引线还在烧。
“跳!!”
沈十六一手抓住棺材的铜环,一手搂住韩菱的腰,从右舷跃出。
雷豹抱着棺材另一端,连人带棺砸进江水里。
柳如是拽着公输班。
江远帆一把扛起女儿,从船尾跳下。
他们落水的瞬间。
身后传来一声震天动地的爆响。
“轰!!”
两桶猛火油在旗舰甲板上炸裂。
滚烫的火油四处飞溅。
旗舰的船帆瞬间被点燃,烈焰冲天而起。
那面巨大的“日升昌”黑底金字旗帜,在大火中扭曲、融化。
旗舰上一片鬼哭狼嚎。
胖管事从二楼窗户里摔出来,衣服上着了火,惨叫着跳进江里。
旗舰旁边的两艘护卫船急忙砍断缆绳躲避火势,船阵出现了一个巨大的缺口。
江水冰冷刺骨。
雷豹浮出水面,嘴里呛了一大口水,手紧紧拉着棺材的铜环。
棺材漂在水面上。
公输班做的防水确实管用。
韩菱被沈十六提着后领拎出水面。
她整个人像只落汤鸡,药箱却死死抱在怀里没撒手。
“棺材呢!”韩菱第一句话喊的不是救命。
“在!”雷豹举起另一只手。
柳如是无声无息地从水底浮上来,长贴在苍白的脸上。
她第一时间摸向棺材侧面的透气孔。
手指探进去。
冰凉的、微弱的气息拂过她的指尖。
“人活着。”柳如是吐出三个字。
大火还在旗舰上蔓延。
混乱中。
其余的日升昌船只各自为战。
有的在灭火,有的在捞人,有的在拼命划桨远离火场。
没有人注意到水面上漂浮着一口棺材和几个人。
沈十六环顾四周。
距离他们最近的一艘中型货船,大约三十丈开外。
那艘船的船员全挤在一侧看大火,船尾无人看守。
“雷豹,推棺材过去。”
“公输班,准备登船。”
“老江,你和菱歌在水里接应。

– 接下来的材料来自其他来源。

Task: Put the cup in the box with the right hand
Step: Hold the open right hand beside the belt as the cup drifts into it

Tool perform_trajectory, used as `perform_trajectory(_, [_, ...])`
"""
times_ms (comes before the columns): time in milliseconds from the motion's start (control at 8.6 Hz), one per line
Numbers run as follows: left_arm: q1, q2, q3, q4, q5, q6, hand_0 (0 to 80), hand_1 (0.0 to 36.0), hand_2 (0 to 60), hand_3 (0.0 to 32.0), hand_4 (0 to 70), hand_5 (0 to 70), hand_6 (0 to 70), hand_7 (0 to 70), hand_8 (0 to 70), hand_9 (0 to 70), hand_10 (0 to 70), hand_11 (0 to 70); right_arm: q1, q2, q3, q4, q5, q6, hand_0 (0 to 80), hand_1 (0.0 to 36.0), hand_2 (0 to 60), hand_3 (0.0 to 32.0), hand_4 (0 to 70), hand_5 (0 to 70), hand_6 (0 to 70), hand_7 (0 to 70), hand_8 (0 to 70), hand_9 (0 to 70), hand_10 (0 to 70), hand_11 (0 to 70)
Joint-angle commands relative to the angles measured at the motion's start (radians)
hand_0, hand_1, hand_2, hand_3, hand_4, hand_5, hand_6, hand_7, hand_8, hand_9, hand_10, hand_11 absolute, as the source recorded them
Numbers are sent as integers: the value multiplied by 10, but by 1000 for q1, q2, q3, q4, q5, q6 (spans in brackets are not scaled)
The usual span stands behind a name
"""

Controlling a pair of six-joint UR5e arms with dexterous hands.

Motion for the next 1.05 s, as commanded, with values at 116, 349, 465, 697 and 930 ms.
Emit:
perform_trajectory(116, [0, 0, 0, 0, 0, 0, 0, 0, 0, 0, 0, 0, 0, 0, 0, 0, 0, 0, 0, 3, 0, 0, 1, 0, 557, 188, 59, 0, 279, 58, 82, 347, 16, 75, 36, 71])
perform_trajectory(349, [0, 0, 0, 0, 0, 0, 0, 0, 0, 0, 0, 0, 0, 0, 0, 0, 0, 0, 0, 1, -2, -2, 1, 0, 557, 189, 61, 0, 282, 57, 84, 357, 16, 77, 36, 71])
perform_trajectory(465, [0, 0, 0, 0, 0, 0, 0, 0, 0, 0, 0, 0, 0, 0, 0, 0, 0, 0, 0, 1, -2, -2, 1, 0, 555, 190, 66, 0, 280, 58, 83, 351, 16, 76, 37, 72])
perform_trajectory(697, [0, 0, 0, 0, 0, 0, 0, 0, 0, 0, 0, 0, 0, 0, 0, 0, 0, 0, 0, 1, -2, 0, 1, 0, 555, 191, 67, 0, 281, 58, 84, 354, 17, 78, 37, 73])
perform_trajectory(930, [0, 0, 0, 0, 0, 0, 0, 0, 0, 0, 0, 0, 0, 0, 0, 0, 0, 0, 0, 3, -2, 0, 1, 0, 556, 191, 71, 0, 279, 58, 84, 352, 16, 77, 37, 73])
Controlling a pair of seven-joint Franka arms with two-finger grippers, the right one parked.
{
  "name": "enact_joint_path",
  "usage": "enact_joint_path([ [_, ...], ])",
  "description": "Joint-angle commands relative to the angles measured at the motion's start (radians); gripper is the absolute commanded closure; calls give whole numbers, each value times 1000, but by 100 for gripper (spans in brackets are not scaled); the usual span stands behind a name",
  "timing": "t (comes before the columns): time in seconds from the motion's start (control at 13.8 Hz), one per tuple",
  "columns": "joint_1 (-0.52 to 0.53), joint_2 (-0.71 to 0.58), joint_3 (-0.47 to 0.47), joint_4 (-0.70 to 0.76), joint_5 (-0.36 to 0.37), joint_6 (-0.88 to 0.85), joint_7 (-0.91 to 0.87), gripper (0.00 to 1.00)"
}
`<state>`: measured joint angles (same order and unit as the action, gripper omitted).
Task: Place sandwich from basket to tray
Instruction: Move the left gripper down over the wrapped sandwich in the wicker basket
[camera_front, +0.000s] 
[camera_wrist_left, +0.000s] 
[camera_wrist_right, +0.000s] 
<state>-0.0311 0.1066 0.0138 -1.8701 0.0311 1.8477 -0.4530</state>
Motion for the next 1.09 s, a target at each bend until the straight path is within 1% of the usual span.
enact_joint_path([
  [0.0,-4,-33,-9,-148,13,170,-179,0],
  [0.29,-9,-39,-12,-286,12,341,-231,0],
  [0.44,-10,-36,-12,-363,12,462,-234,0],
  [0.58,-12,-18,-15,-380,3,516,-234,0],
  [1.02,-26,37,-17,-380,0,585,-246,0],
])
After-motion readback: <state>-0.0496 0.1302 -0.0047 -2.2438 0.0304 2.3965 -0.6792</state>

”
沈十六说完,松开棺材,只身朝那艘货船游去。
他游水的姿势完全不像一个北方人。
左手焦黑的伤口泡在冰冷的江水里。
翻卷的死皮边缘被水流冲得微微摆动。
露出下面暗红色的嫩肉。
他咬着牙,一声不吭。
三十丈。二十丈。十丈。
沈十六的手扣住了货船尾部的舵链。